You think again of Abraham’s wife Sarah, and how she went to her husband weary of waiting for the promise of her pregnancy to be fulfilled, and she said, “Go and sleep with my maid-servant.” You think of Michal, the wife of David early in his life, when David aflame, quite consumed with the love of the Lord whom he knew to be his shepherd. How David rejoiced when the Ark of God was brought into the city, and he danced with exaltation before it. You’ll remember how then, Michal made fun of him, her husband, and mocked him for his zeal for God. Their marriage did not last much longer. You think of how Ananias and Sapphira had revival preaching, and redemptive miracles, but Sapphira planned with her husband at such an age to lie to the whole church about the price of the property they had sold and what they would bring to Peter’s feet. What a terrible end came to them.

What privileges those wives had, and yet all the light, and all the experience, and all of the knowledge of God that those women had was useless without the grace of God in their lives.

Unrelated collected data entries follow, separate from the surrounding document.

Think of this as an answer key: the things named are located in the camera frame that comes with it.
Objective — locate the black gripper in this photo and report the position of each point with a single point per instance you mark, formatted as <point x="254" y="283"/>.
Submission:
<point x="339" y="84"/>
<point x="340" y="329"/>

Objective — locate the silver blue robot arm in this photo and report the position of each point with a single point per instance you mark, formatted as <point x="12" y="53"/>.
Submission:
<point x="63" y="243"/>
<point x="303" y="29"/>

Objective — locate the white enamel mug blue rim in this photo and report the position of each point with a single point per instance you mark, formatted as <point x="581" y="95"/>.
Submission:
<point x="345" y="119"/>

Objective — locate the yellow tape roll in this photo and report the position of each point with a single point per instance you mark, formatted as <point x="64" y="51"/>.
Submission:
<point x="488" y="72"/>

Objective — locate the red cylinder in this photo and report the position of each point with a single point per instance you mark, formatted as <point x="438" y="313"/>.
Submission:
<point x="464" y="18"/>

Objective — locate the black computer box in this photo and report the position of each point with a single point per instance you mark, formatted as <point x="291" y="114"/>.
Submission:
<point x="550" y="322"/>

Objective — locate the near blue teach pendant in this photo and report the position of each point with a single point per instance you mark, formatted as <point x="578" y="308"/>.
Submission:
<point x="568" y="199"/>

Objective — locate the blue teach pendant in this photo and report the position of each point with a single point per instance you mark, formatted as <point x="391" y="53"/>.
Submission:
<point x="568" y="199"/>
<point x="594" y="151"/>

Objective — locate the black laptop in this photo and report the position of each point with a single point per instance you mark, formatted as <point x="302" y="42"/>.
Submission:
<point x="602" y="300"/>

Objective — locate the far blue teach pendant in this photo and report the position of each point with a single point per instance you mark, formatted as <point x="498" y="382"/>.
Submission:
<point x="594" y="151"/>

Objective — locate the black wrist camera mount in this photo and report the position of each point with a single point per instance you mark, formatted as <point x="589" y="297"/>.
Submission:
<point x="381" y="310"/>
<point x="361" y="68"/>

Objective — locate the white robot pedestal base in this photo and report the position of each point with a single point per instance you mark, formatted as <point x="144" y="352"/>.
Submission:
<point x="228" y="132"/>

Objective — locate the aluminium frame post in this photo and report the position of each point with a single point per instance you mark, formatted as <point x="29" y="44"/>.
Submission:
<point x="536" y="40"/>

Think of wives that are of no encouragement to their husbands today, to persuade them to settle under God-honouring, Bible-centered ministry, exhorting them, supporting them and encouraging them, saying, “This is where we must feed. This is where our children must come under the word of God week after week after week.” Some women are of no support to their husbands at all, so that their family is not a growing family spiritually and morally. Will they be cross-bearing followers of Jesus? We doubt it, and there are no other Christians.

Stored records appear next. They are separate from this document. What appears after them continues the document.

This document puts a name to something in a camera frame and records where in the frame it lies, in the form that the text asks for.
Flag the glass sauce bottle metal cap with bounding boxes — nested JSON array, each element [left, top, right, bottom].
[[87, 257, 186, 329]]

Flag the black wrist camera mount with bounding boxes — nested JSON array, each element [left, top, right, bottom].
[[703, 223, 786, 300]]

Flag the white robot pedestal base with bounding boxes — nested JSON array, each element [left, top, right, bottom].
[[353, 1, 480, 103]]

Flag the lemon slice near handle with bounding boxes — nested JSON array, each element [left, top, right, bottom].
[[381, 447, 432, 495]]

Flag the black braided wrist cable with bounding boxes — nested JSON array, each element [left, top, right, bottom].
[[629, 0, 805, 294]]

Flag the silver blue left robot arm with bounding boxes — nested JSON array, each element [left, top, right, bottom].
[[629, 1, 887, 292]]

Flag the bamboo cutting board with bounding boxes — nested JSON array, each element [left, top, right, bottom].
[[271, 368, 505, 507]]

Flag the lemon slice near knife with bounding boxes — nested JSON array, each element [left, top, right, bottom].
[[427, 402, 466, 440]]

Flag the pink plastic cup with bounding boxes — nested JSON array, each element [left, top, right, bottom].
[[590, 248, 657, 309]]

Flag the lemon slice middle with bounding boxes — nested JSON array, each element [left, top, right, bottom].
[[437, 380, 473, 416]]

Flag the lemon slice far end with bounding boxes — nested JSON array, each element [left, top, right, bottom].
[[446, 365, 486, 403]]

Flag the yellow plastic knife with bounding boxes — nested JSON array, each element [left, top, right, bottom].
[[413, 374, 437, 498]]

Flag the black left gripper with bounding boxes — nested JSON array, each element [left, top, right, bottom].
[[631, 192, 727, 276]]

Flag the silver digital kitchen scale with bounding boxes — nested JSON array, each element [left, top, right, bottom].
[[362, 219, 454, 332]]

2. JOB’S EXTRAORDINARY REPLY.

Having considered the words of Job’s wife, I want you to look at Job’s reply in verse 10. “He replied, ‘you are talking like a foolish woman, shall we except good from God and not trouble.'” It is a very tender reply. There is nothing sinful in his words at all. He doesn’t blurt out, under such provocation, ‘foolish woman!’ He doesn’t say that, rather saying – you notice it carefully – that she was talking like a foolish woman. It’s stronger than, ‘you are talking like a silly Billy’, though it has that sort of tenderness. But he is also saying more than ‘you’re talking like an uneducated person’. A foolish person is an ignorant person, someone who doesn’t know God, ignorant of the Bible, who doesn’t know the wisdom that’s from above which is given to those who come to God through Christ, who of God is made unto us wisdom and righteousness and sanctification and redemption. The proof of whether we have wisdom or not is manifest in a time of trial. Then we will see what restraint, what self control, what discernment we actually have and did not suspect.

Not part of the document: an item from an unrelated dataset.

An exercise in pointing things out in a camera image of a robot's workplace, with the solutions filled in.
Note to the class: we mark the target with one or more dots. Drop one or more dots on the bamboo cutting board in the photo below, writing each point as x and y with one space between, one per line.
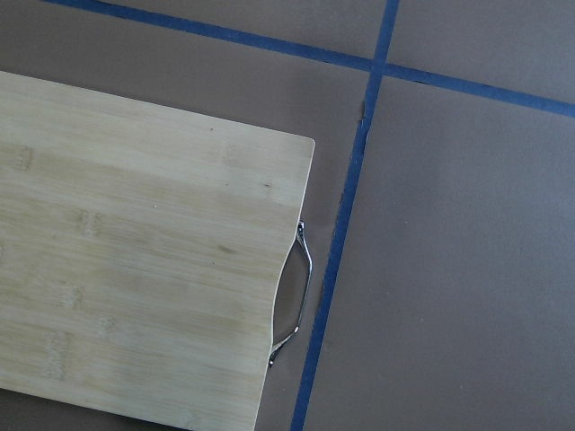
141 252

Let me use this illustration: I could take a glass, and, if I were a painter, paint right round the bottom half, yellow lemonade, with an nice bubbly top, and other bubbles seeming to come to the surface. Then I could take this empty painted tumbler and fill it to the brim with water. But on the outside it would look just like lemonade. However, when it was knocked over and upset, just water would pour out. The Pharisees whitewashed themselves. They glistened in the sun; you could see them from a mile away and how impressive they were. But when Jesus upset them, by talking about their harsh, man-made, legalistic religion, what flowed out? Dead men’s bones. And when we get upset, either sovereign grace is going to flow out from us, or sovereign flesh. So it was when Job got upset by trial after trial, out flowed sovereign grace. But out of his wife flowed sovereign flesh. Job’s wife could say, ‘it’s all so unfair’, and it was unfair, humanly speaking. But God has never promised that things will be fair with us. God never promised Elizabeth Elliot that her life would be set fair with sweet breezes and no storms all the way to heaven. She went to the funerals of two husbands. There are those three women whose husbands were kidnapped over ten years ago in Columbia, and for years they waited and prayed that the kidnappers would have them in a jungle hideout somewhere alive. They raised their children to keep and respect the fading memories of their fathers, and then around six weeks ago the news was given officially, that they were long dead. How unfair. To lose your husband … heartbreaking, yes, but to lose your husband and not to know for ten years that he was dead – how unfair.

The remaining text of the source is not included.